In some ways, the investment banking and asset management businesses have always been evolving. However, over the period since the Great Recession and the collapse of Lehman Brothers, changes in the industry as well as evolving technology have supercharged this transformation. In this multi-part series I examine the current state of the industry in its historical context and discuss the opportunities for tech to continue to disintermediate the old guard — or at least those who don’t change themselves.

This is part i, where I give an overview and address Prime Brokerage and Sales & Trading. In part ii I cover Capital Markets. Part three will cover research and regulation.

Investment Banking and Asset Management

Despite its size and importance in the political and financial economy, the relationship between asset management and investment banking remains, in certain aspects, a bit of a cottage industry. In no small way, the reverberations from the Great Recession, particularly the conversion by major investment banks to Bank Holding Companies, along with subsequent regulatory changes, lead to both a widening of services offered by bulge bracket and money center banks, and an entrenchment of certain relationships with institutional asset management clients.

On the other hand, technological changes and market factors are requiring major adaptations. While the importance of the banks and their suite of services for clients will remain important going forward, the fundamental nature of many aspects of the relationship have inverted over the past 10 years. That requires major migrations and evolution in the business to new models and different profit centers. Those that have adapted aggressively have become market leaders, while those who were not as aggressive continue to struggle from questions and inefficiencies.

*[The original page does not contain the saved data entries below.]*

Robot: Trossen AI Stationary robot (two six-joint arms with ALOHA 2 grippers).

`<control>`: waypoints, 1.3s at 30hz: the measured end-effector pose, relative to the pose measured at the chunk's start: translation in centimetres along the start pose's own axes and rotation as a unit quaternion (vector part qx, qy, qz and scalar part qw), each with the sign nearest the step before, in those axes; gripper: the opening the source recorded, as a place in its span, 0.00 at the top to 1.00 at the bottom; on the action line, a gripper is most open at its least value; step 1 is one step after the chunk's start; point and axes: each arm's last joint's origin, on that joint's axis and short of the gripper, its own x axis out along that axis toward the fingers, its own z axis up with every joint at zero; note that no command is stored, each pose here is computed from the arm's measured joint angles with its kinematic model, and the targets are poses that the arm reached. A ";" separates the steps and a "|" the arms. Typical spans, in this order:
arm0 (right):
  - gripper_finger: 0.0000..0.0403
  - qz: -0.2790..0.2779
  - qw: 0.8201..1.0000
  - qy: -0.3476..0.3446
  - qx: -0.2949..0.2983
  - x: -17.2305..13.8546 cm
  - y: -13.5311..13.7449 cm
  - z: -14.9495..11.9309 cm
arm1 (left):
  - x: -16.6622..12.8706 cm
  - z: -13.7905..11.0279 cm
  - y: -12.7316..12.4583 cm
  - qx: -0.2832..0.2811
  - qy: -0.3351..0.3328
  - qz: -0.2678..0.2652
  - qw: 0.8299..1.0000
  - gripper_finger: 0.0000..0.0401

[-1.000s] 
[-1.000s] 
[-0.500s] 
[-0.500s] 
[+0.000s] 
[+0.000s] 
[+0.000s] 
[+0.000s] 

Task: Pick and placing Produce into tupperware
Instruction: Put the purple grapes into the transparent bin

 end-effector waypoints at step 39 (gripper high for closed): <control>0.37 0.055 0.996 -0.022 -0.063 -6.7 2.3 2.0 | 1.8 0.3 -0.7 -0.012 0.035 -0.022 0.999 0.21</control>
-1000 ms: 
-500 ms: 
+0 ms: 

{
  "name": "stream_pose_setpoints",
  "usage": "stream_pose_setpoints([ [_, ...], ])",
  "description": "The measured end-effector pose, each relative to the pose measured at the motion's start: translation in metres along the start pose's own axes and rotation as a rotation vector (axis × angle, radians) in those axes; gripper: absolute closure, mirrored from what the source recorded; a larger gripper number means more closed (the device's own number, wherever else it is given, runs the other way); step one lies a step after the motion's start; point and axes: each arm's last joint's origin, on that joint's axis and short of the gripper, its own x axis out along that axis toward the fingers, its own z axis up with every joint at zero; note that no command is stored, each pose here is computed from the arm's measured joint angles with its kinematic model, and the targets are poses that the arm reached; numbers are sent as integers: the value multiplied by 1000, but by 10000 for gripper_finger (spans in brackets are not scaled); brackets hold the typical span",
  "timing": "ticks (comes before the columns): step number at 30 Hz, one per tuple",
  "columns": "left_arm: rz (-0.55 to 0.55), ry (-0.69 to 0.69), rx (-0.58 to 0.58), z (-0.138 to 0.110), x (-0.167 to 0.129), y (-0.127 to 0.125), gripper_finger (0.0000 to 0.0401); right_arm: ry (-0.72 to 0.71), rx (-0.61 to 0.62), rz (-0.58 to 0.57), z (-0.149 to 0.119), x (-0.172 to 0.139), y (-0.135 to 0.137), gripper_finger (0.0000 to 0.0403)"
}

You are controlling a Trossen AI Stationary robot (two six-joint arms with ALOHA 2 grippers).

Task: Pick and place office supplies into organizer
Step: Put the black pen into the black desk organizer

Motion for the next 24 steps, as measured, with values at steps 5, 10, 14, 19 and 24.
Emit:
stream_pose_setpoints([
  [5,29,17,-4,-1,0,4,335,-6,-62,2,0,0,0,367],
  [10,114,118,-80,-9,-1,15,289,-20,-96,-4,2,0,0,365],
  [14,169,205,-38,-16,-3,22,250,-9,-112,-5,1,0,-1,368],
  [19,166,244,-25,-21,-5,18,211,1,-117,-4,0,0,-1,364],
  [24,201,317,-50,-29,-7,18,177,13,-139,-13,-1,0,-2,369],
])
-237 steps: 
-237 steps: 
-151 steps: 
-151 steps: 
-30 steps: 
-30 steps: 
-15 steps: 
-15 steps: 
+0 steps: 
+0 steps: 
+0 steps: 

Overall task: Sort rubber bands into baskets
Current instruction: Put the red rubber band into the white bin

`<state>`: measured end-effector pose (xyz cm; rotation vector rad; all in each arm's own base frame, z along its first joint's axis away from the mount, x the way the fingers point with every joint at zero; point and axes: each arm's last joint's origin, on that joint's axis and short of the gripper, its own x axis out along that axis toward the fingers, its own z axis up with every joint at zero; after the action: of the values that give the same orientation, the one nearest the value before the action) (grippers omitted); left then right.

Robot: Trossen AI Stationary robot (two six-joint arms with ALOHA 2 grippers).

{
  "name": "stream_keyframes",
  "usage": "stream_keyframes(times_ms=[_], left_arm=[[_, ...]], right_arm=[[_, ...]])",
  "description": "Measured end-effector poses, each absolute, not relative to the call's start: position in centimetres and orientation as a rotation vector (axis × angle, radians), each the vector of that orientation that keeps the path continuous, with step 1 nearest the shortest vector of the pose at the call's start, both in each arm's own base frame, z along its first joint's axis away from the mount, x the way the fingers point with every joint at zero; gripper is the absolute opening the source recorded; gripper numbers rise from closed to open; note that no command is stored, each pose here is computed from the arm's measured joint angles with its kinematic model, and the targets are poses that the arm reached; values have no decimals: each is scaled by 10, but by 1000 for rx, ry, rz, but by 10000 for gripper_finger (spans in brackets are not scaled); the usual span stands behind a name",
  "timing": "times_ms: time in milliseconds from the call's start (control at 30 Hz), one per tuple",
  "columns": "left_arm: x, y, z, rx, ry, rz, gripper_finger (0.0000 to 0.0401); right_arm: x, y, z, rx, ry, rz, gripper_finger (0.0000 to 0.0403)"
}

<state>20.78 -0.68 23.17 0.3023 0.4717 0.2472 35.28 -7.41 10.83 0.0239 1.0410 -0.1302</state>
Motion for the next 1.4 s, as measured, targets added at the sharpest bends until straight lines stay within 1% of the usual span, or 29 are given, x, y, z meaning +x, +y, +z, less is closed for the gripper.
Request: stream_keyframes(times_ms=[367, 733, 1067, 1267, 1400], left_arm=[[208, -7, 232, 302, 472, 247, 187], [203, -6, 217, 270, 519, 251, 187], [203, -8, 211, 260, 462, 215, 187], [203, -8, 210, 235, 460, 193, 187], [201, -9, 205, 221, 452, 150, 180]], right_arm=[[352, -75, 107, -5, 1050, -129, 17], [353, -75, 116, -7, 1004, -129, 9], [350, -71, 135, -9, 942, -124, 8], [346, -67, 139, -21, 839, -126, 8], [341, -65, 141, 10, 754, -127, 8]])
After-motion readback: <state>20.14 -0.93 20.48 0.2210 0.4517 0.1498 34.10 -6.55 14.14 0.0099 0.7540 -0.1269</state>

From the perspective of the relationship of the asset management industry to the bulge bracket investment banks and broader Wall Street brokerages and service providers, there are four main aspects: prime brokerage, trading, capital markets, and research.

Prime Brokerage

The prime broker is the custodian of funds for the institution. Post-2008, there was a large push to diversify prime brokers, and banks began competing more heavily, leading to the suite of services we have today such as margining, lending, compliance monitoring, cap intro, and accounting.

There are some key profit centers of the PB business that are more directly market driven but to a large extent the revenue equation comes down to some type of carry on custodied funds. It’s a highly competitive business that has been affected by a terminally low interest rate environment, but for regulatory reasons it has a high, defensible moat and is a major component of the the general plumbing of the financial system.

The prime brokerage business is likely to continue to grow in importance. Both new market players, such as BNP who recently purchased the PB business from Deutsche Bank[1], and established veterans such as Goldman Sachs are focused on recurring, fee-based revenue platforms[2]. PB is the golden goose for banks in this sense and despite pressures will likely be a key business for some time to come.

Sales and Trading

The Sales and Trading function consists primarily in the execution of marketable trades across asset classes for institutional clients, corporations, and the bank itself. It includes all market related activities up to and including the sale such as recommendations, analysis, execution, and other services. Most sell-side trading now is some variation of agency and flow trading. Block trading has become a much larger and more sophisticated component of the overall strategies and will remain a major component of revenues for the S&T desks. On the other side, the asset managers have access to electronic execution and other tools that have put the very best technology in their hands. Larger institutions now have a better and more comprehensive suite of execution capabilities than even the banks in many cases for minimizing impact and transaction costs.

The buy-side having better tools that can access more pools of liquidity cheaper and faster than the banks themselves has inverted the previous foundation of the relationship for large aspects of traditional institutional trading. Even large block orders can now be directly executed for a small fee on third-party platforms. In just one of many examples, I have personally completed a $94m trade in two clicks, with zero slippage either informational or price. Even just a few years ago a nearly $100m block trade would have required several back and forth calls between the heads of trading at the bank and the fund, risked major price and information slippage, and been anywhere from 10x to 100x more expensive.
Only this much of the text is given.